The other reason is Trump’s clientelism: how he coddles incumbent interests - coal, steel, cars, the declining industries - that stand in the way of economic progress and creative destruction.

Trump’s policies flout the cardinal Keynesian rule - “the boom, not the slump is the right time for austerity” - without achieving its stated supply-side objectives. The President claimed a year ago that his ‘Tax Cuts and Jobs Act’ would lead to a Reaganesque investment boom and would be “rocket fuel for the US economy”.  

It has done no such thing. Capex spending by business has been falling. Non-residential investment is the slowest in two years. The ‘happy hand-over’ from fiscal fizz to a durable surge in productivity is nowhere to be seen.

The cut in corporate tax rates from 35% to 21% has instead fed stock buybacks by US companies. Why would they invest a decade into an ageing boom, and in the midst of a global trade war?

This is not a replay of Reaganomics in the 1980s. The Reagan tax cuts came earlier in the cycle when there was still an output gap. Marginal tax rates were then much higher. There was at least some plausibility to Laffer Curve claims that tax cuts would pay for themselves with higher growth. And Reagan’s rearmament at least won the Cold War. His fifteen aircraft carrier battle groups had a high strategic return on investment.

The obvious problem with cranking up stimulus today when unemployment is at a half-century low and capacity constraints abound is that the Federal Reserve must fight back with monetary tightening or let the inflation genie out of the bottle. The equilibrium interest rate - R* in central bank argot - is jumping higher.

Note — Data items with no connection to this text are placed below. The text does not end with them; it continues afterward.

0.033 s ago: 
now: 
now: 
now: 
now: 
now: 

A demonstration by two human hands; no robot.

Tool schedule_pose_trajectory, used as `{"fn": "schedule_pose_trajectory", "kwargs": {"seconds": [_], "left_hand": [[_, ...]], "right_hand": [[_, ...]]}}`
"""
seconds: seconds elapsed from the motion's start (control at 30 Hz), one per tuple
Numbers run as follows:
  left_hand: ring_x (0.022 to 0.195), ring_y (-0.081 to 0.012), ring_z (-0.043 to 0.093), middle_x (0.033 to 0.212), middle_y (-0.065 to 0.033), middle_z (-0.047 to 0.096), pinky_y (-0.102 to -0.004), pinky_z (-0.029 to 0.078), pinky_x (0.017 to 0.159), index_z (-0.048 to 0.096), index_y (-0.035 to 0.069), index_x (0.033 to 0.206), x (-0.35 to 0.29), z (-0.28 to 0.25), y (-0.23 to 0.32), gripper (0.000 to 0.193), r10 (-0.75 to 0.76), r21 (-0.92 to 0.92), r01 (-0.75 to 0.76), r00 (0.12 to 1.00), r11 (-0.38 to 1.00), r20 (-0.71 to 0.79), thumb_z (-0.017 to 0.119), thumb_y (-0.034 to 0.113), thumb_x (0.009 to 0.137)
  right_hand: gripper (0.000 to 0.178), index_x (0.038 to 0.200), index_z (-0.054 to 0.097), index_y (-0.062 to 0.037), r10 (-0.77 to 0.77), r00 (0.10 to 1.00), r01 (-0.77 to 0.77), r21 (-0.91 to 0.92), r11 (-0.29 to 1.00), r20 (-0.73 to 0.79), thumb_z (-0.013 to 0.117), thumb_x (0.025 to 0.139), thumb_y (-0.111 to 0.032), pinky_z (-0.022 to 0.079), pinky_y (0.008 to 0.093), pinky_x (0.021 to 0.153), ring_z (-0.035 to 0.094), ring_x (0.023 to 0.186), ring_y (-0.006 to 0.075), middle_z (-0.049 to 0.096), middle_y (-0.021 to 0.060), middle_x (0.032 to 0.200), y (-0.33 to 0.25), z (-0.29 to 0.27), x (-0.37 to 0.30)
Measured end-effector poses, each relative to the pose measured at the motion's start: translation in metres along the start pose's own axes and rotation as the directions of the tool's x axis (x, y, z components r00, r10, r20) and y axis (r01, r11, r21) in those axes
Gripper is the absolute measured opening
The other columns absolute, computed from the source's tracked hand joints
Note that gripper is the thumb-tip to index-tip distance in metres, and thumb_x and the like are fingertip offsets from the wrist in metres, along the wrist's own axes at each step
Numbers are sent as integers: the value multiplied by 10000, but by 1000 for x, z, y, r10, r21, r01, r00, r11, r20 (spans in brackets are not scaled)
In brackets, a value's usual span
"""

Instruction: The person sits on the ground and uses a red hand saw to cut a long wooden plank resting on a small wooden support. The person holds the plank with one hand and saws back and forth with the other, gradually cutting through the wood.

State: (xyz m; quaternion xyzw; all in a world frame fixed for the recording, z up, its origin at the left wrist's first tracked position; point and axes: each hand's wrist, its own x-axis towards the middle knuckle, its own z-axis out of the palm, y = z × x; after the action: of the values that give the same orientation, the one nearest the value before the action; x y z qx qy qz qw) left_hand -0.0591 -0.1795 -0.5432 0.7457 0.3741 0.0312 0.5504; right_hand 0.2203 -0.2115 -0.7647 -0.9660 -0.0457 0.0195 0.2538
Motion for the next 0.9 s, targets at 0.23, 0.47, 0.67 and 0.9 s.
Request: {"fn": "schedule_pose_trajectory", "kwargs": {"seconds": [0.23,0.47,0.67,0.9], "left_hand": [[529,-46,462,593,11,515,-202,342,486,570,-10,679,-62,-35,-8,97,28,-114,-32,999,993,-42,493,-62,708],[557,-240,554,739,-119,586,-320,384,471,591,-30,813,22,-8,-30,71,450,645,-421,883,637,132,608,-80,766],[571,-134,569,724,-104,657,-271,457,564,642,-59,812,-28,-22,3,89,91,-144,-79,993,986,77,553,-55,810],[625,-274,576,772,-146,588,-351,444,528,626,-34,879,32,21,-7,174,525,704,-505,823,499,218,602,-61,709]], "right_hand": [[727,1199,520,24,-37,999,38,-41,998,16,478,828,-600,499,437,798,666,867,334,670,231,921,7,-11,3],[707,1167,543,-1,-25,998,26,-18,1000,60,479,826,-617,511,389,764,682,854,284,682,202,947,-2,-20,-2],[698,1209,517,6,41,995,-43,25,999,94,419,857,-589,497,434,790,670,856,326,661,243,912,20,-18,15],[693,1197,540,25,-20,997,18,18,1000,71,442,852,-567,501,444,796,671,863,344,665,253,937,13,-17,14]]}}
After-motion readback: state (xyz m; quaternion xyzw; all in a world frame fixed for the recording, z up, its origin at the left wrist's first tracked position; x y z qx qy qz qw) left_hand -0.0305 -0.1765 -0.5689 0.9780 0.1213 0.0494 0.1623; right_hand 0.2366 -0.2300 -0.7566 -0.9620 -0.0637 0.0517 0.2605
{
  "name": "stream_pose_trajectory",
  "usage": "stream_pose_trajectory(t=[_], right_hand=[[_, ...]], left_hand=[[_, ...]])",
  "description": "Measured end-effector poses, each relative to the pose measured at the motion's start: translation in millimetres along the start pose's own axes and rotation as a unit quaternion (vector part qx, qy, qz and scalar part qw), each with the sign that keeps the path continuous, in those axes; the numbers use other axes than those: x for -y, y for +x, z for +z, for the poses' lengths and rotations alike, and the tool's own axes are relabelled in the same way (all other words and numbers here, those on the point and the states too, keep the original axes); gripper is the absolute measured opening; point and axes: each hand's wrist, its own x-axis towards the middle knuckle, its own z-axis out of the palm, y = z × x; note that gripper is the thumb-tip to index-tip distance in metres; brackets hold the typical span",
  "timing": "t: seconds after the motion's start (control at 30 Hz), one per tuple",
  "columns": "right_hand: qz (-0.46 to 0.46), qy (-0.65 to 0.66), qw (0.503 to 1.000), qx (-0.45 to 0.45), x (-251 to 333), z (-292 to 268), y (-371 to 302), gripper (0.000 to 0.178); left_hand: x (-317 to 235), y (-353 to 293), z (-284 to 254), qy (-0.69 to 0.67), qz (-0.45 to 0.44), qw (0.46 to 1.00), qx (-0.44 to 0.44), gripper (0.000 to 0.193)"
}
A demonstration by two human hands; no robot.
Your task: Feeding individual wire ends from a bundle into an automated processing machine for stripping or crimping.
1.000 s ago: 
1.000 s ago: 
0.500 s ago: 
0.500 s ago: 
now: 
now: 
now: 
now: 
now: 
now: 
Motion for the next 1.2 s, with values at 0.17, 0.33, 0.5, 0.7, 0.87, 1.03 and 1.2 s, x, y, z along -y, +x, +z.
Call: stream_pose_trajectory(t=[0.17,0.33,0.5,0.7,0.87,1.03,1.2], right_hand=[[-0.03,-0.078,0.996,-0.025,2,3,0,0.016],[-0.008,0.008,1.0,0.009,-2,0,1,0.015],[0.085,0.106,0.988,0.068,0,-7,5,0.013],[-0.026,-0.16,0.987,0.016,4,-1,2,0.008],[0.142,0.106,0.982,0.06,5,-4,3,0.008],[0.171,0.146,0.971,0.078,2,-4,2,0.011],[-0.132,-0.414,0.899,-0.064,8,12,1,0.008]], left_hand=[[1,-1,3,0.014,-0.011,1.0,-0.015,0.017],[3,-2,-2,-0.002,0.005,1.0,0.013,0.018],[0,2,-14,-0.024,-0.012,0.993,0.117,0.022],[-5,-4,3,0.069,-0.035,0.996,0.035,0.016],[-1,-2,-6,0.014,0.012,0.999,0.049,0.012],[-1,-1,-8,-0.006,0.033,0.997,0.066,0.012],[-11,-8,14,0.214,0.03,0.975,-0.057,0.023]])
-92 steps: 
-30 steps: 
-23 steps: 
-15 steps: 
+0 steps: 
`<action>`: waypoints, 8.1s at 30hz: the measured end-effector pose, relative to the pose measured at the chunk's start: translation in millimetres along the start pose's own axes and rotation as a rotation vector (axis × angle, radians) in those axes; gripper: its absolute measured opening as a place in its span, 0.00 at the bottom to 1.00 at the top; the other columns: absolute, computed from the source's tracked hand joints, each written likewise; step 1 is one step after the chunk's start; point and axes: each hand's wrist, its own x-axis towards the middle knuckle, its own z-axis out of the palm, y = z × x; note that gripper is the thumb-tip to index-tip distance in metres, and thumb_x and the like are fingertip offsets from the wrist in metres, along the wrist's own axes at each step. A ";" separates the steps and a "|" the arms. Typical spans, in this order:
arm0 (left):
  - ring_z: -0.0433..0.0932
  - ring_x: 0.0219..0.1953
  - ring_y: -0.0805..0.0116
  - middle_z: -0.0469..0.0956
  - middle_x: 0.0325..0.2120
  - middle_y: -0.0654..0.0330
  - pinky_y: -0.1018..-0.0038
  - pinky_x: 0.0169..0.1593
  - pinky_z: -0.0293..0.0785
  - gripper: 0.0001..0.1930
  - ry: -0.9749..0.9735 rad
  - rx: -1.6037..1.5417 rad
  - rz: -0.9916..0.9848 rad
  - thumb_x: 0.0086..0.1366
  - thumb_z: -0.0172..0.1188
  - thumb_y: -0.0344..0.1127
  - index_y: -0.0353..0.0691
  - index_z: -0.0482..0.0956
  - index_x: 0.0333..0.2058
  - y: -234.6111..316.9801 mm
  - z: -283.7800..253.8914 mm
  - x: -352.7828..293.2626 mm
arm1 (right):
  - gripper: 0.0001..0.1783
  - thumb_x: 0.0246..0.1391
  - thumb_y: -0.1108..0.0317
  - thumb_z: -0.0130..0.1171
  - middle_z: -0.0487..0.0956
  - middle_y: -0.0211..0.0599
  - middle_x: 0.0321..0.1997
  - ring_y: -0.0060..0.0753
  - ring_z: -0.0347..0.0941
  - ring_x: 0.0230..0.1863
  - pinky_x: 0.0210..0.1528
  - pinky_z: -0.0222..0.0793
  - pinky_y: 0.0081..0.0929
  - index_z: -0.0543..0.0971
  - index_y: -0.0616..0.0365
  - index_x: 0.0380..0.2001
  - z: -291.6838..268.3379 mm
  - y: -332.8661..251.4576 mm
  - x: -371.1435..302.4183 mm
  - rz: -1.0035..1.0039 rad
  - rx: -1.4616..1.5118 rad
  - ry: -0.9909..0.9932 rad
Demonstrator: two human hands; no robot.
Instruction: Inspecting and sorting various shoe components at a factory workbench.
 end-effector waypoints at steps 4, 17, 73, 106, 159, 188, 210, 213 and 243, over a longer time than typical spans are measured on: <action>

The loose fiscal/tight money mix has widened the differential in global interest rates and pushed up the Fed’s trade-weighted dollar index by 10% since January to 128. It is just a whisker of shy of a 30-year high.

This is torment for a global financial system has never been so dependent on US dollar borrowing, with $26 trillion of offshore lending in bank loans, bonds, and equivalent derivatives (BIS estimates), and with a collective debt ratio some 40 percentage points higher than the pre-Lehman peak.

Much of the emerging market nexus is already in the grip of a credit crunch as a result. This may get worse until ‘blowback’ into the US economy finally causes the Fed to retreat.

The mechanical consequence of a US consumption boom and a soaring dollar is to suck in imports, painting the current account deficit in Gothic colours. The IMF forecasts a chasm of $652bn or 3% of GDP next year. The non-oil component is already hitting the 4% peak seen in the deficit scare twelve years ago.

Mr Posen’s fear is that the White House will hunt for scapegoats, lurching further into protectionism and tariff warfare. It is the culminating logic of Trumpism.

The Fed is now unwinding QE with bond sales of $50bn a month, both draining global dollar liquidity and adding to the supply of debt that US markets must digest. This is making life even harder for the US Treasury as it tries to cover Mr Trump’s $1 trillion deficits. Hence the jump in real 10-year Treasury yields (TIPS) to 1.23% from 0.46% in January.

Debt markets are tightening. The average borrowing cost for BBB-rated companies in the US has jumped 120 basis this year to 4.71%.  Michael Pearce from Capital Economics says US yields have already risen more for household and firms in this cycle than they did during the last four tightening cycles going back to the 1980s. This paves the way for trouble next year as fiscal largesse fades.

Trump has sucked all the short-term advantage that exists by manipulating the macro-economic levers. Henceforth it will be harder. Lakshman Achuthan from the Economic Cycle Research Institute calls its the Red Queen effect from Alice in Wonderland. “It takes all the running you can do, to keep in the same place. If you want to go somewhere else, you must run twice as fast.”

If Trump is lucky, the Fed will calibrate its tightening perfectly - a feat rarely achieved - and pull back just in time to keep an ageing and by then enfeebled expansion going into 2020.

It is just as likely that the US will slip to stall speed and tip into recession in late 2019. Either way he will face his next election in far more hostile circumstances.